[[ INPUT DATA open ]]

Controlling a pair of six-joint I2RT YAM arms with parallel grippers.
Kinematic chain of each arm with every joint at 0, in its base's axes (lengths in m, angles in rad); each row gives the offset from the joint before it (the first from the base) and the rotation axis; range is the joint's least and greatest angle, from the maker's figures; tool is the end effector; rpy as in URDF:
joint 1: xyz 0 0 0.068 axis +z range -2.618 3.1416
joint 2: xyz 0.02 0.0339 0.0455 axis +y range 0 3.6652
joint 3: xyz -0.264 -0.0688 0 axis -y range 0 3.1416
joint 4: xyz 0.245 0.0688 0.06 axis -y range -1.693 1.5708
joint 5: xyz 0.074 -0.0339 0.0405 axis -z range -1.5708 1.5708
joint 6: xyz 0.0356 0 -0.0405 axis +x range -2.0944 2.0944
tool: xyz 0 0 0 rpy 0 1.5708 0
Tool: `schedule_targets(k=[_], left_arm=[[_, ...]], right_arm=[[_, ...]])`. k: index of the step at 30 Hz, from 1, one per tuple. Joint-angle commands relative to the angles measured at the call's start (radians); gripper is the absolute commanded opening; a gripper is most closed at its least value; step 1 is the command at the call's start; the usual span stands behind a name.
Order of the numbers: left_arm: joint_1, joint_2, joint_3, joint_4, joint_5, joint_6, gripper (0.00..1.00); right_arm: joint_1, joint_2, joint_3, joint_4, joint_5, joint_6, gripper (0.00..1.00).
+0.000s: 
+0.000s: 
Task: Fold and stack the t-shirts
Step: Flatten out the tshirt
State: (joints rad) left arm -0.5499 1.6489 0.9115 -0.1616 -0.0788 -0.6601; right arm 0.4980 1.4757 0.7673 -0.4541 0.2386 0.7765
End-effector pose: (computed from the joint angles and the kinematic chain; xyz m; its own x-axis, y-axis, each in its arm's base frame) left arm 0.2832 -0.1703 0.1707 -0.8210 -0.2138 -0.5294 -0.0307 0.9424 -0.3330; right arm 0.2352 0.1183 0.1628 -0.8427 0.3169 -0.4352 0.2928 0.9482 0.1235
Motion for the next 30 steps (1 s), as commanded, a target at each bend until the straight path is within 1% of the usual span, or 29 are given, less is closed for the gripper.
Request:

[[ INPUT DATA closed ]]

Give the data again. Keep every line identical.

ANSWER SPACE:
Controlling a pair of six-joint I2RT YAM arms with parallel grippers.
Kinematic chain of each arm with every joint at 0, in its base's axes (lengths in m, angles in rad); each row gives the offset from the joint before it (the first from the base) and the rotation axis; range is the joint's least and greatest angle, from the maker's figures; tool is the end effector; rpy as in URDF:
joint 1: xyz 0 0 0.068 axis +z range -2.618 3.1416
joint 2: xyz 0.02 0.0339 0.0455 axis +y range 0 3.6652
joint 3: xyz -0.264 -0.0688 0 axis -y range 0 3.1416
joint 4: xyz 0.245 0.0688 0.06 axis -y range -1.693 1.5708
joint 5: xyz 0.074 -0.0339 0.0405 axis -z range -1.5708 1.5708
joint 6: xyz 0.0356 0 -0.0405 axis +x range -2.0944 2.0944
tool: xyz 0 0 0 rpy 0 1.5708 0
Tool: `schedule_targets(k=[_], left_arm=[[_, ...]], right_arm=[[_, ...]])`. k: index of the step at 30 Hz, from 1, one per tuple. Joint-angle commands relative to the angles measured at the call's start (radians); gripper is the absolute commanded opening; a gripper is most closed at its least value; step 1 is the command at the call's start; the usual span stands behind a name.
Order of the numbers: left_arm: joint_1, joint_2, joint_3, joint_4, joint_5, joint_6, gripper (0.00..1.00); right_arm: joint_1, joint_2, joint_3, joint_4, joint_5, joint_6, gripper (0.00..1.00).
+0.000s: 
+0.000s: 
Task: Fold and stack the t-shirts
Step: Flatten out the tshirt
State: (joints rad) left arm -0.5499 1.6489 0.9115 -0.1616 -0.0788 -0.6601; right arm 0.4980 1.4757 0.7673 -0.4541 0.2386 0.7765
End-effector pose: (computed from the joint angles and the kinematic chain; xyz m; its own x-axis, y-axis, each in its arm's base frame) left arm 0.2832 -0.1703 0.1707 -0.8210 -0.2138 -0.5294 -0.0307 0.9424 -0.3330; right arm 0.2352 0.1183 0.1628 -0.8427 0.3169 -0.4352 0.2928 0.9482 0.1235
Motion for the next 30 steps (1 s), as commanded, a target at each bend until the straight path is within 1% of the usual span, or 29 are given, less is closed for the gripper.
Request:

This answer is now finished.